Thank you Kim, i will try your suggestions.

On Wed, Nov 7, 2018, 6:58 AM Kim van der Riet <[email protected] wrote:

> This error is a linearstore issue. It looks as though there is a single
> write operation to disk that has become stuck, and is holding up all
> further write operations. This happens because there is a fixed circular
> pool of memory pages used for the AIO operations to disk, and when one
> of these is "busy" (indicated by the A letter in the  page state map),
> write operations cannot continue until it is cleared.

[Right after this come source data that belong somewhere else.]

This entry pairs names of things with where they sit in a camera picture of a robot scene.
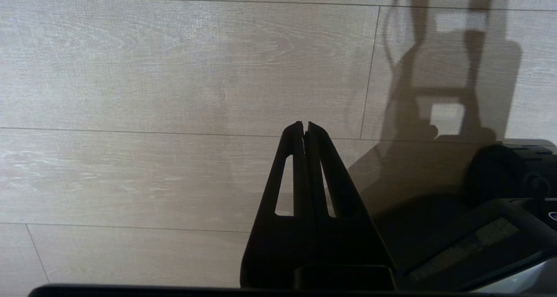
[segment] wood-look tile floor
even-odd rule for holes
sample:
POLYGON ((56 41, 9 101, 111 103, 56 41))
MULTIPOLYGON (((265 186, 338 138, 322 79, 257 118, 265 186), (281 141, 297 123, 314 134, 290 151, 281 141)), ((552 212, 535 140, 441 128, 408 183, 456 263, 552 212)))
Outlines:
MULTIPOLYGON (((0 296, 237 287, 278 138, 371 214, 557 141, 555 0, 0 0, 0 296)), ((277 213, 292 208, 287 166, 277 213)))

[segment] mesh grille
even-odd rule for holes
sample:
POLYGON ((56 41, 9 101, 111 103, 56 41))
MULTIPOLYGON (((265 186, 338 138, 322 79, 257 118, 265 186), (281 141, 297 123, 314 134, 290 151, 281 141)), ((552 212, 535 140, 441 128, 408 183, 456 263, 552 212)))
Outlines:
POLYGON ((507 221, 507 219, 503 217, 498 218, 480 227, 473 234, 457 241, 451 247, 443 250, 441 253, 410 272, 410 280, 417 282, 431 277, 467 259, 478 251, 507 239, 517 232, 519 232, 519 229, 507 221))

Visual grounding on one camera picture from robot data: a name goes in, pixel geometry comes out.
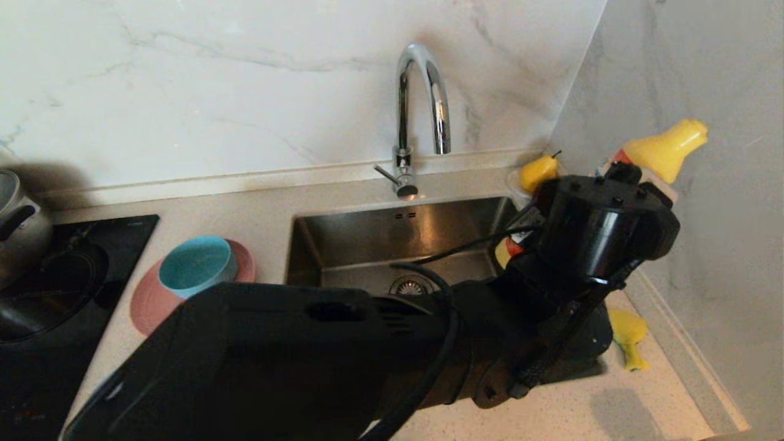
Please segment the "silver pot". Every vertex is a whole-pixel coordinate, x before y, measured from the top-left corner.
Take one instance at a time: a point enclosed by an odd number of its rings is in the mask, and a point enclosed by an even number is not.
[[[41,261],[51,241],[49,212],[15,173],[0,170],[0,290]]]

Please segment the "marble backsplash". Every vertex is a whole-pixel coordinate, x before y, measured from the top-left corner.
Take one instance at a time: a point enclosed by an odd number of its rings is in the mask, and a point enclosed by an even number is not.
[[[388,161],[411,41],[441,65],[456,154],[541,146],[604,4],[2,2],[0,166],[51,191]]]
[[[708,125],[674,185],[678,240],[642,270],[740,405],[748,439],[784,436],[782,5],[610,0],[550,146],[588,173],[626,140],[682,118]]]

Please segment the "blue bowl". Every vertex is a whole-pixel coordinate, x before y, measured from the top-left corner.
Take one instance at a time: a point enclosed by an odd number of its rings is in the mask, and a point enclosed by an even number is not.
[[[237,259],[231,245],[218,236],[199,236],[180,243],[158,270],[161,285],[183,299],[235,277]]]

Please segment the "chrome faucet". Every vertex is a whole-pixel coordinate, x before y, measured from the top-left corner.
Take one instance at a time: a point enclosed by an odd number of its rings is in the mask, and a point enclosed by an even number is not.
[[[412,43],[400,55],[397,62],[397,146],[392,148],[396,176],[379,166],[377,172],[393,182],[398,198],[410,201],[419,193],[411,164],[412,148],[408,146],[408,71],[412,64],[419,66],[425,80],[425,90],[430,97],[430,115],[433,119],[433,144],[436,155],[445,155],[452,150],[449,139],[449,106],[446,88],[438,73],[436,59],[425,45]]]

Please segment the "black cable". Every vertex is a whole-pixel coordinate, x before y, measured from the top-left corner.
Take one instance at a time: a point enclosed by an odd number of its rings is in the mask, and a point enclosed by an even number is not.
[[[443,259],[445,257],[449,257],[449,256],[451,256],[451,255],[453,255],[455,253],[459,253],[460,251],[468,250],[470,247],[475,246],[478,243],[488,242],[488,241],[495,240],[495,239],[503,239],[503,238],[507,237],[508,235],[513,235],[514,233],[523,233],[523,232],[526,232],[526,231],[536,231],[536,230],[539,230],[539,229],[541,229],[541,227],[535,227],[535,226],[532,226],[532,225],[527,225],[525,227],[510,228],[510,229],[505,230],[505,231],[501,231],[501,232],[498,232],[498,233],[495,233],[495,234],[492,234],[492,235],[486,235],[484,237],[480,237],[479,239],[475,239],[475,240],[472,240],[470,242],[466,242],[466,243],[464,243],[464,244],[462,244],[460,246],[456,246],[455,248],[452,248],[451,250],[445,251],[443,253],[434,254],[434,255],[432,255],[430,257],[424,257],[422,259],[417,259],[417,260],[415,260],[415,261],[413,261],[411,263],[414,264],[414,265],[429,264],[430,262],[439,261],[439,260],[441,260],[441,259]]]
[[[398,263],[390,266],[392,268],[402,268],[418,272],[441,288],[441,295],[434,295],[434,297],[439,301],[442,301],[447,308],[448,324],[446,337],[444,337],[444,343],[441,345],[441,349],[438,351],[435,360],[427,367],[425,373],[414,386],[414,389],[412,389],[406,397],[400,400],[392,410],[381,417],[381,421],[367,431],[359,441],[386,441],[391,438],[392,435],[408,421],[414,412],[419,409],[419,405],[422,404],[427,393],[435,384],[438,376],[446,365],[449,355],[457,344],[459,317],[457,308],[455,307],[454,297],[452,297],[452,287],[438,274],[427,268],[420,267],[419,265]]]
[[[528,204],[526,204],[526,206],[521,208],[520,211],[518,211],[514,216],[512,216],[511,219],[507,220],[506,223],[503,225],[503,227],[504,228],[511,227],[517,221],[519,221],[523,216],[525,216],[527,212],[531,211],[531,208],[533,207],[534,207],[534,200],[531,199],[531,201],[529,201]]]

It it does not
> clear within a certain time, then an exception is thrown, which usually
> results in the broker closing the connection.
>
> The events leading up to a "stuck" write operation are complex and
> sometimes difficult to reproduce. If you have a reproducer, then I would
> be interested to see it! Even so, the ability to reproduce on another
> machine is hard as it depends on such things as disk write speed, the
> disk controller characteristics, the number of threads in the thread
> pool (ie CPU type), memory and other hardware-related things.
>
> There are two linearstore parameters that you can try playing with to
> see if you can change the behavior of the store:
>
> wcache-page-size: This sets the size of each page in the write buffer.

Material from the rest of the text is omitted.